Problem description: Say nothing but the number of lines below in which the string "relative" appears.

Records from a data collection:

━━━━

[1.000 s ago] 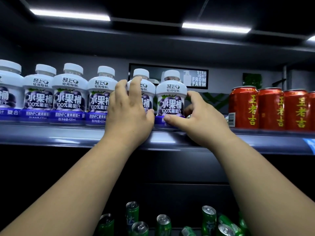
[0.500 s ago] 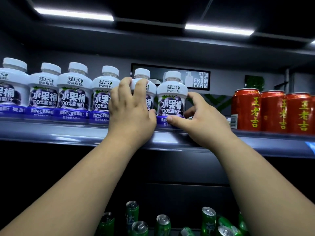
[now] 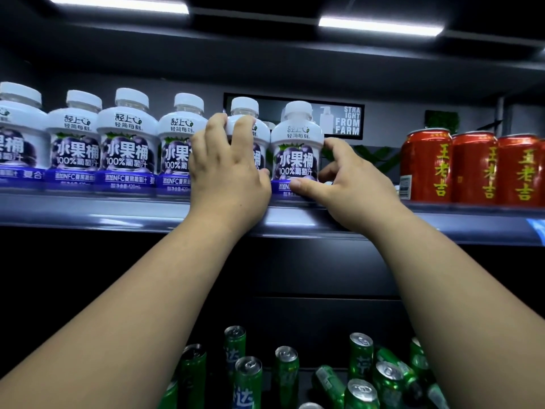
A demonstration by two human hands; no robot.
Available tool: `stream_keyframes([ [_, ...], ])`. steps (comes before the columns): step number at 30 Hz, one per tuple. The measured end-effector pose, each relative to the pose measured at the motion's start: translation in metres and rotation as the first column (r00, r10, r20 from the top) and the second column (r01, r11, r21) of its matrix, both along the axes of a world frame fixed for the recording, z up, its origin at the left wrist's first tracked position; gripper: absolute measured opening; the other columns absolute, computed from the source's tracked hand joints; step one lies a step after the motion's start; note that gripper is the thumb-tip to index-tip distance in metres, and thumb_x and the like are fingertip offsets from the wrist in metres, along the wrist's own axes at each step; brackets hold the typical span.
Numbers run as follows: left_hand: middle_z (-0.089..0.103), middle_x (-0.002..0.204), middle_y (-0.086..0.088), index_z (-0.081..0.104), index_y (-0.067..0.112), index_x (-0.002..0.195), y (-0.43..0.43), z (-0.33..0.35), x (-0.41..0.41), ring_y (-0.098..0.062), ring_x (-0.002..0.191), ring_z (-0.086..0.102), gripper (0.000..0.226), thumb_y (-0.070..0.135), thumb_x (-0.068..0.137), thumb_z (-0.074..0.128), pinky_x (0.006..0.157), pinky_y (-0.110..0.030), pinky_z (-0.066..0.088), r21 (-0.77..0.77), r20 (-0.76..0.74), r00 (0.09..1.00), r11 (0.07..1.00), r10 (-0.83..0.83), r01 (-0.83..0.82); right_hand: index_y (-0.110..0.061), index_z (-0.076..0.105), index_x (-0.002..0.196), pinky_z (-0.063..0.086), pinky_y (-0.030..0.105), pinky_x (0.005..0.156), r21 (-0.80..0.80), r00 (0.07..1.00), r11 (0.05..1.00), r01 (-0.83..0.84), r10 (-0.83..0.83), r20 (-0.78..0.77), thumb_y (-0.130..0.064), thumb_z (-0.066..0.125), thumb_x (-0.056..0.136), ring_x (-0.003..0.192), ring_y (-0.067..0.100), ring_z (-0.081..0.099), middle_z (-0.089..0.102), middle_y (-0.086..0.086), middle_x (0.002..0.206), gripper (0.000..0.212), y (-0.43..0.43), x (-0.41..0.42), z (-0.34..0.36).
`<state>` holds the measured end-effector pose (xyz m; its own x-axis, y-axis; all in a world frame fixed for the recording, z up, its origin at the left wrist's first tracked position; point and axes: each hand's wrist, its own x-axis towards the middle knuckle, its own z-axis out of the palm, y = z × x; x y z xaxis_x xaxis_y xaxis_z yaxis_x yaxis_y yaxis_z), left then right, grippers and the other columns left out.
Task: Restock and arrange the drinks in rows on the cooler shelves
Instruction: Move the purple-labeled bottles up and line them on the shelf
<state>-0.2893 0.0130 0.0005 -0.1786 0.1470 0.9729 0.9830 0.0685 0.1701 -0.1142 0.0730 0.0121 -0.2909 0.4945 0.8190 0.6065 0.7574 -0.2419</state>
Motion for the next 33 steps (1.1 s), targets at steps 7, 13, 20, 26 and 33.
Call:
stream_keyframes([
  [7, 0.027, 0.151, -0.013, 0.032, 0.021, 0.147, 0.0, -0.001, 0.0, -0.038, 0.132, 0.027, 0.074, 0.025, 0.08, 0.064, 0.109, -0.046, 0.026, 0.004, -0.009, 1.0, 1.0, 0.017, -0.017, -0.036, 0.036, 0.141, 0.044, 0.037, 0.08, 0.008, 1.0, 1.0, 0.012, -0.012, 0.003, -0.076, 0.061, 0.075, 0.109, 0.018, 0.06, 0.062, -0.018, 0.1, 0.081, 0.004, -0.001, -0.001],
  [13, 0.026, 0.153, -0.013, 0.034, 0.021, 0.145, -0.001, -0.001, 0.002, -0.036, 0.133, 0.026, 0.071, 0.026, 0.081, 0.064, 0.109, -0.045, 0.026, -0.026, 0.003, 1.0, 0.999, 0.023, -0.023, -0.033, 0.03, 0.147, 0.047, 0.038, 0.086, 0.01, 0.999, 1.0, 0.015, -0.015, 0.043, -0.073, 0.059, 0.08, 0.111, 0.02, 0.061, 0.064, -0.015, 0.111, 0.084, 0.0, 0.002, 0.0],
  [20, 0.029, 0.151, -0.016, 0.037, 0.02, 0.142, -0.006, 0.001, 0.004, -0.039, 0.131, 0.029, 0.069, 0.027, 0.08, 0.066, 0.108, -0.049, 0.029, -0.07, 0.024, 0.999, 0.997, 0.025, -0.023, -0.03, 0.037, 0.136, 0.043, 0.043, 0.09, 0.153, 0.976, 0.967, 0.202, -0.212, 0.05, -0.086, 0.04, 0.072, 0.108, 0.028, 0.06, 0.068, -0.002, 0.111, 0.085, -0.002, -0.004, -0.005],
  [26, 0.019, 0.157, -0.012, 0.034, 0.025, 0.145, -0.016, 0.001, 0.009, -0.035, 0.14, 0.02, 0.068, 0.037, 0.085, 0.064, 0.115, -0.048, 0.024, -0.165, 0.077, 0.997, 0.986, -0.014, 0.027, -0.03, 0.038, 0.146, 0.031, 0.039, 0.109, 0.168, 0.996, 0.985, 0.04, -0.053, 0.074, -0.065, 0.062, 0.082, 0.132, 0.02, 0.044, 0.05, -0.005, 0.145, 0.077, -0.02, 0.017, -0.023],
  [33, 0.056, 0.127, -0.003, 0.059, 0.022, 0.12, -0.039, -0.032, 0.042, -0.029, 0.113, 0.052, 0.048, 0.044, 0.078, 0.053, 0.096, -0.045, 0.045, -0.141, -0.072, 0.99, 0.984, -0.121, 0.11, -0.033, 0.029, 0.154, 0.015, 0.04, 0.123, 0.097, 0.987, 0.995, 0.01, -0.025, 0.159, -0.077, 0.041, 0.075, 0.15, 0.015, 0.02, 0.028, -0.006, 0.162, 0.091, -0.014, 0.063, -0.05],
])
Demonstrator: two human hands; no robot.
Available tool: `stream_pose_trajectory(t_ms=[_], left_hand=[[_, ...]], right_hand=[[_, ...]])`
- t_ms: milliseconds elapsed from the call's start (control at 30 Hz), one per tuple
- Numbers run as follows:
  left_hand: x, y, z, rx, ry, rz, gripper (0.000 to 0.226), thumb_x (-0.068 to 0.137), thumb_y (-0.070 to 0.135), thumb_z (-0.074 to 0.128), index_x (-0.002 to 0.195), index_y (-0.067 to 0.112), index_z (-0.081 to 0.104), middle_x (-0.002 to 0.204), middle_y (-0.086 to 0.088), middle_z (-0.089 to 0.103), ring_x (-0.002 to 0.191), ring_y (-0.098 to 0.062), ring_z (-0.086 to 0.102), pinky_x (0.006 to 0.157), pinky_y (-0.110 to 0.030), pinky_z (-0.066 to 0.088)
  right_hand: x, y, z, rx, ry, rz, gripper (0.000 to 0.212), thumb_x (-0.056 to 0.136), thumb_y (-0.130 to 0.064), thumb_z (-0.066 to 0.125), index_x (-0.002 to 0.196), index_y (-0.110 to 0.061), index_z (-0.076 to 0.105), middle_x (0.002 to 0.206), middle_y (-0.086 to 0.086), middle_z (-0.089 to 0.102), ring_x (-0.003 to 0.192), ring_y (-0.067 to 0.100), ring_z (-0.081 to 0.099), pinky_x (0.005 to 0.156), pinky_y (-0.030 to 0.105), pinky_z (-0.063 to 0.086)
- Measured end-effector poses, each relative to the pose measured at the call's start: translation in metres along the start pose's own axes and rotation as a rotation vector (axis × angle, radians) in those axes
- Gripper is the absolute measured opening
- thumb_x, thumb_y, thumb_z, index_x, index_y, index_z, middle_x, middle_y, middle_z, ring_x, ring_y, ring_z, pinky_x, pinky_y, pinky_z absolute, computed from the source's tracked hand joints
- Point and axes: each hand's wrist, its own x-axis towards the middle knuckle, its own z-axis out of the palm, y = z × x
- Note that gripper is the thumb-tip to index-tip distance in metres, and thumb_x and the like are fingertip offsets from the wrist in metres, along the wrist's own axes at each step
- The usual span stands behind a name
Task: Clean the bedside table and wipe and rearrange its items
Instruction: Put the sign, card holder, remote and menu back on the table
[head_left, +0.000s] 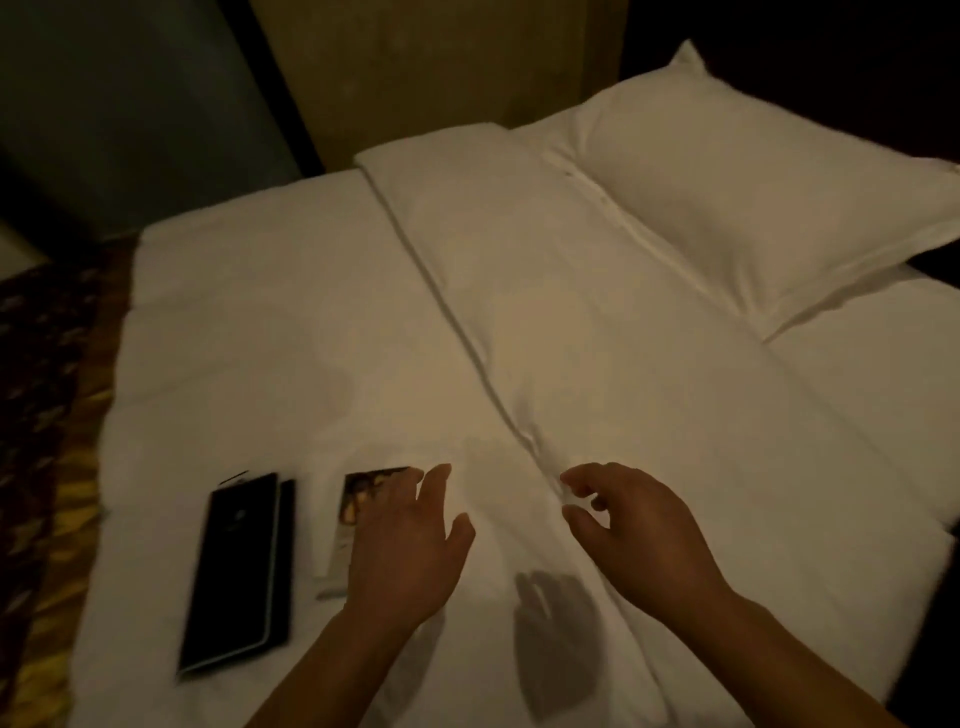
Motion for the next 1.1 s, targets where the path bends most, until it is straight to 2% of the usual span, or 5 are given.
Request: stream_pose_trajectory(t_ms=[167, 400, 667, 867, 1100], left_hand=[[0.001, -0.086, 0.001, -0.039, 0.004, -0.163, 0.066, 0.085, 0.050, 0.036, 0.141, 0.017, 0.049, 0.131, -0.011, 0.056, 0.120, -0.032, 0.053, 0.099, -0.041, 0.044], [0.000, -0.191, 0.025, 0.006, -0.031, -0.360, 0.062, 0.097, 0.046, 0.049, 0.151, 0.017, 0.037, 0.157, -0.017, 0.033, 0.144, -0.033, 0.030, 0.113, -0.047, 0.033], [0.017, -0.247, 0.043, -0.273, -0.127, -0.659, 0.109, 0.080, 0.068, 0.062, 0.158, 0.027, -0.003, 0.163, -0.017, 0.000, 0.150, -0.037, 0.008, 0.118, -0.055, 0.024], [0.028, -0.272, 0.050, -0.376, -0.175, -0.739, 0.149, 0.053, 0.076, 0.078, 0.156, 0.021, -0.014, 0.148, -0.025, 0.031, 0.135, -0.040, 0.035, 0.111, -0.053, 0.038], [0.025, -0.273, 0.052, -0.424, -0.129, -0.691, 0.136, 0.062, 0.067, 0.079, 0.156, 0.028, -0.011, 0.140, -0.025, 0.040, 0.124, -0.041, 0.047, 0.103, -0.051, 0.045]], right_hand=[[0.029, -0.049, 0.066, 0.042, -0.124, -0.027, 0.028, 0.089, -0.036, 0.060, 0.117, -0.036, 0.062, 0.099, -0.015, 0.066, 0.088, 0.004, 0.059, 0.077, 0.022, 0.046], [0.066, -0.098, 0.162, 0.054, -0.242, 0.043, 0.031, 0.088, -0.038, 0.061, 0.119, -0.034, 0.060, 0.099, -0.011, 0.065, 0.077, 0.003, 0.054, 0.062, 0.013, 0.036], [0.087, -0.111, 0.234, 0.010, -0.239, 0.338, 0.034, 0.087, -0.034, 0.058, 0.115, -0.015, 0.054, 0.112, 0.009, 0.056, 0.095, 0.028, 0.061, 0.079, 0.037, 0.052], [0.092, -0.122, 0.255, 0.083, -0.199, 0.498, 0.058, 0.072, -0.051, 0.073, 0.109, -0.014, 0.046, 0.103, 0.008, 0.058, 0.093, 0.031, 0.063, 0.070, 0.034, 0.049], [0.095, -0.126, 0.260, 0.232, -0.130, 0.584, 0.045, 0.071, -0.035, 0.078, 0.097, -0.020, 0.045, 0.077, -0.008, 0.054, 0.067, 0.015, 0.055, 0.059, 0.029, 0.042]])
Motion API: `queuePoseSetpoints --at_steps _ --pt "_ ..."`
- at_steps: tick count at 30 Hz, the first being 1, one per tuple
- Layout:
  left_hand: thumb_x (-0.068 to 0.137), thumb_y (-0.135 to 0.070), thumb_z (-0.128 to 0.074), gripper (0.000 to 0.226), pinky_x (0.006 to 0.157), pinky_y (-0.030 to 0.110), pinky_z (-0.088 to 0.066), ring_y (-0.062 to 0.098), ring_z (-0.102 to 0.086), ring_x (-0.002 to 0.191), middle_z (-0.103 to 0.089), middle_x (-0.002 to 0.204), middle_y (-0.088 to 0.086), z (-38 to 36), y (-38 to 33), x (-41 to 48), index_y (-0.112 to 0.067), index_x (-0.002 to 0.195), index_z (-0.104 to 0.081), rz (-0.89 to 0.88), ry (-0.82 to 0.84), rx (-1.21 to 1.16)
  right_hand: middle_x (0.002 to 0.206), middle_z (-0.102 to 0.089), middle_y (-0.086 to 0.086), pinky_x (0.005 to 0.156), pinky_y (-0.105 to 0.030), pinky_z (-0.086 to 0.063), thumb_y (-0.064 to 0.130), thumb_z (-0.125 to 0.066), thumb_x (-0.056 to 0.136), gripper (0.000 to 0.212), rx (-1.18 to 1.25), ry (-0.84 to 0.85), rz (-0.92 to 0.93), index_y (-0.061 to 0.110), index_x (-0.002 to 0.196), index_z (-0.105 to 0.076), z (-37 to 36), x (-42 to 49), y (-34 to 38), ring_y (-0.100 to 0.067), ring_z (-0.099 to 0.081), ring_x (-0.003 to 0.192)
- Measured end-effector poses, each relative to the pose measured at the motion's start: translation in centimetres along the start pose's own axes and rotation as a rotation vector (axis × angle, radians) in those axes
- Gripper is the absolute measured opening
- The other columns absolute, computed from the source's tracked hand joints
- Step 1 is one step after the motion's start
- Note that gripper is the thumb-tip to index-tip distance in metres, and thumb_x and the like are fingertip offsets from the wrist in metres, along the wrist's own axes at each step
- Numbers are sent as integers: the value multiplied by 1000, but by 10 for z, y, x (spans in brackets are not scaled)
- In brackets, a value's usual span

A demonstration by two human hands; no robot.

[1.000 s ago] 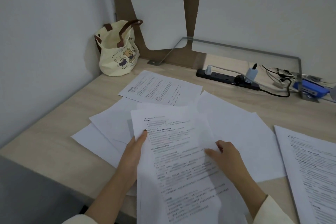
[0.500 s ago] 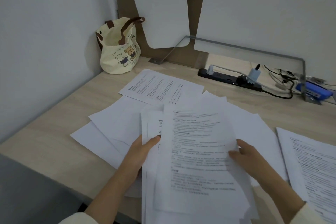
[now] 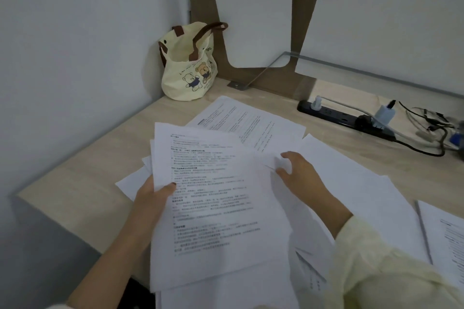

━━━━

Answer area: 3